How to complete this task >>
The answer is a single number: the count of lines below in which the word "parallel" appears.

─── Data to use

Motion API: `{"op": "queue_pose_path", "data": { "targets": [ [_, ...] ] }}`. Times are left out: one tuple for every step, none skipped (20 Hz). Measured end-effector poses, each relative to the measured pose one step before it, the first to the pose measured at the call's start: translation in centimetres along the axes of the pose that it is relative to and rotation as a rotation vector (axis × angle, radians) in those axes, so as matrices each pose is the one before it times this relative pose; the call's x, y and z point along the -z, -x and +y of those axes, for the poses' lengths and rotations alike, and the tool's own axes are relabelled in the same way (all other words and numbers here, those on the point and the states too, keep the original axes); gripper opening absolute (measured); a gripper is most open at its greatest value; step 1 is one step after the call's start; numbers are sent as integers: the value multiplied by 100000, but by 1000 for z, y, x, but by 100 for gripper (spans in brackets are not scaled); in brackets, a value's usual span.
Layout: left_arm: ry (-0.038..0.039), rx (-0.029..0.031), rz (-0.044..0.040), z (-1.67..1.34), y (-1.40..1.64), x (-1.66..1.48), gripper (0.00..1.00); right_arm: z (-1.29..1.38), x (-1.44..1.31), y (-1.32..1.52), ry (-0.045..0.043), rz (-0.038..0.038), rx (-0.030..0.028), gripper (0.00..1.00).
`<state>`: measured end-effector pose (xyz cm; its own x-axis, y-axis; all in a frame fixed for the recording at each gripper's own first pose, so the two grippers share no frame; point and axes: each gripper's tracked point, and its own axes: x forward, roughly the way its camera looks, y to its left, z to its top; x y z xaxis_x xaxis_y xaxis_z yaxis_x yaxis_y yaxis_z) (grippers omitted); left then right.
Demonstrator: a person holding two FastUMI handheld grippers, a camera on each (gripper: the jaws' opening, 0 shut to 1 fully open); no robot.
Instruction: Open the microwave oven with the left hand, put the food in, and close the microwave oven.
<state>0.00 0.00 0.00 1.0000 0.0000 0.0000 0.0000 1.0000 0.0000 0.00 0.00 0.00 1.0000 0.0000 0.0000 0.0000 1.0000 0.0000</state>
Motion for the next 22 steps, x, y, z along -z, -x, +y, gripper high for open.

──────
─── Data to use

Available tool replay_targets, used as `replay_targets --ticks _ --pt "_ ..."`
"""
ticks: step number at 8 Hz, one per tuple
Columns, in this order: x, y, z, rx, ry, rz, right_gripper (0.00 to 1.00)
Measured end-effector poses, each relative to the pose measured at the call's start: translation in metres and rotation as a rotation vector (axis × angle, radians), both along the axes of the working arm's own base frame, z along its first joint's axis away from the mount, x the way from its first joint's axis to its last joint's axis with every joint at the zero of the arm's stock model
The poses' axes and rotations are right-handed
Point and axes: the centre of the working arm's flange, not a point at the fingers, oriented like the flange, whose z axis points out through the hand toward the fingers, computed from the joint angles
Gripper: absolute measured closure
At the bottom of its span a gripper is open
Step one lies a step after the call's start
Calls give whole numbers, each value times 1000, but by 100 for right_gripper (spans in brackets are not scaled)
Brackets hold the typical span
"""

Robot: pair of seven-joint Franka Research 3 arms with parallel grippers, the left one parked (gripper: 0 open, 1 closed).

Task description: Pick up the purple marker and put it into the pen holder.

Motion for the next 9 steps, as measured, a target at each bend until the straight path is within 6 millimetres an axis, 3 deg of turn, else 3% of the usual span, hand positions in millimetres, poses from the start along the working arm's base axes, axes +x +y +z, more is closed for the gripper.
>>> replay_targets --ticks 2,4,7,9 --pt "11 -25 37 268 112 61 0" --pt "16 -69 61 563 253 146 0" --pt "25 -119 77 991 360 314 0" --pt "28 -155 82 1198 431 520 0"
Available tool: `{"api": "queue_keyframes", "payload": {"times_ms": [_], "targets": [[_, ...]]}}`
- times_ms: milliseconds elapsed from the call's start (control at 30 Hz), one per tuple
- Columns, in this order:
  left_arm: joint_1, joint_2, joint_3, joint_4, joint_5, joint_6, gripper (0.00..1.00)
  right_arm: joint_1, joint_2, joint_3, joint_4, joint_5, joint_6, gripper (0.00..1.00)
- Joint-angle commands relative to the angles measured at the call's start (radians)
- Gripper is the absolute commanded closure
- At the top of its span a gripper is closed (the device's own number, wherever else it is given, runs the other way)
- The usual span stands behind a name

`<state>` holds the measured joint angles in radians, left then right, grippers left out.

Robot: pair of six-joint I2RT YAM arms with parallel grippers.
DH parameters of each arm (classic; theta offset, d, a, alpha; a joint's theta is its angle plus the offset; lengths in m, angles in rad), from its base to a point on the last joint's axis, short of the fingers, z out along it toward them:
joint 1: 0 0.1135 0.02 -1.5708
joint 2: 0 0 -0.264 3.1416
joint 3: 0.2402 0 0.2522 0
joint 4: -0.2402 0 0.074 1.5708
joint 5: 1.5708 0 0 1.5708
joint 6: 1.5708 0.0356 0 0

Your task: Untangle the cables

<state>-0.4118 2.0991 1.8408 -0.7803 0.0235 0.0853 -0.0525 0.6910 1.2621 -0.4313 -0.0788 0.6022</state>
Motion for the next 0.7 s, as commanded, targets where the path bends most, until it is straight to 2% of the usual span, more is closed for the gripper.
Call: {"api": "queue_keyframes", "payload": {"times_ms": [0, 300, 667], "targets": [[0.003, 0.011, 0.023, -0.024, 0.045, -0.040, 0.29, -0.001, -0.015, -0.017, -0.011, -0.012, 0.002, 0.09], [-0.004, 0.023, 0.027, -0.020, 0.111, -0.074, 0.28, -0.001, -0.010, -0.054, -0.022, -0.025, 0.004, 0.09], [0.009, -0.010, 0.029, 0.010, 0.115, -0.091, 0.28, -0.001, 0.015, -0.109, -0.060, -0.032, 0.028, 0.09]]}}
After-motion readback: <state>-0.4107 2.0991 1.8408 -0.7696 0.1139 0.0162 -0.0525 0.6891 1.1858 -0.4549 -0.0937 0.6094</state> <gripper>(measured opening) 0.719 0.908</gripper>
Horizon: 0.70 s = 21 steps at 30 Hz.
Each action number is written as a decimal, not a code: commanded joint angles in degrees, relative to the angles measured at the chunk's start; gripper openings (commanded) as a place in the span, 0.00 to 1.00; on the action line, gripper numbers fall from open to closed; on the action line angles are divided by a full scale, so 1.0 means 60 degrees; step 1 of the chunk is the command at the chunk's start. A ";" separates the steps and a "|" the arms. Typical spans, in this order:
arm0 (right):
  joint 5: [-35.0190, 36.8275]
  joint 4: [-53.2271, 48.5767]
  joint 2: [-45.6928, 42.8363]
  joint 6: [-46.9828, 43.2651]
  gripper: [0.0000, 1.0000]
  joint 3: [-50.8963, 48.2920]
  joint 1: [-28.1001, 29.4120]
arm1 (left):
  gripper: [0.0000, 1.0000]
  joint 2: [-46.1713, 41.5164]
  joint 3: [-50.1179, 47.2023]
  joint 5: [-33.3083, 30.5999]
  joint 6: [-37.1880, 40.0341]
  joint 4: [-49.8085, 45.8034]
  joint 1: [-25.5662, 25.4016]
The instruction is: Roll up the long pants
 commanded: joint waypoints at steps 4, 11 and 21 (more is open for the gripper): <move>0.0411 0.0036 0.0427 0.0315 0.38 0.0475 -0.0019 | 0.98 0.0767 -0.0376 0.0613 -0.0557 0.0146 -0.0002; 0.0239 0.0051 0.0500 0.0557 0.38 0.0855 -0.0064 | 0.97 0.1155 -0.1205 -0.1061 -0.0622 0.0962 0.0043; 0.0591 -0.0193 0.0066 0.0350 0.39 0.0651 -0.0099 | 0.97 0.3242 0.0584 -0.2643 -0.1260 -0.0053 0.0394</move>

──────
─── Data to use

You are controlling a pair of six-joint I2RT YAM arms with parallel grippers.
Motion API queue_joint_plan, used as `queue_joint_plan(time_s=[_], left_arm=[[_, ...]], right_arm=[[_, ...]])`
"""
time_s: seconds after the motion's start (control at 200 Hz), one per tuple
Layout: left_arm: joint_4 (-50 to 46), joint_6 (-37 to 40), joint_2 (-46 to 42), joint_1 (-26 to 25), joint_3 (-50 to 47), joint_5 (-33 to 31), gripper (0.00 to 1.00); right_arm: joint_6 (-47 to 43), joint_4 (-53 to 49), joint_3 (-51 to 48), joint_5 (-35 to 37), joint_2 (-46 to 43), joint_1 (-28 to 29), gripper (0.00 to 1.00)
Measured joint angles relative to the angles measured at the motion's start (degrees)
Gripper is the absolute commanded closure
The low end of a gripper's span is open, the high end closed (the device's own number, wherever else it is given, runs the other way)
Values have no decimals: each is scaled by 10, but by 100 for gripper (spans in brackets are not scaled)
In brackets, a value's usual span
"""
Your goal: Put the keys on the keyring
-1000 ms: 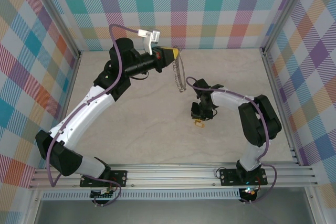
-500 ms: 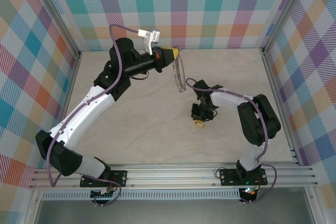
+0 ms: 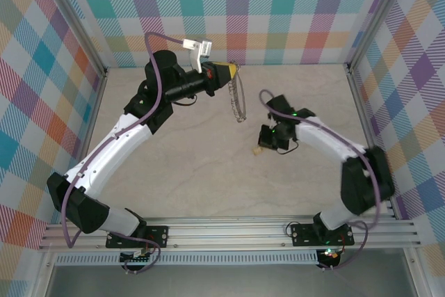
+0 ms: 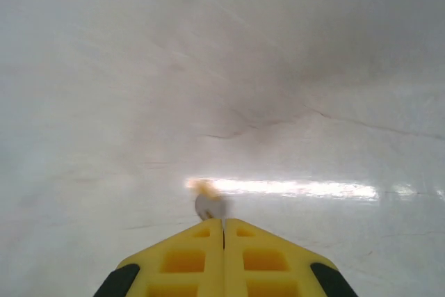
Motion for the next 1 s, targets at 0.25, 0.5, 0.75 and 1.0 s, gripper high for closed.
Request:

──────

Answer space >>
3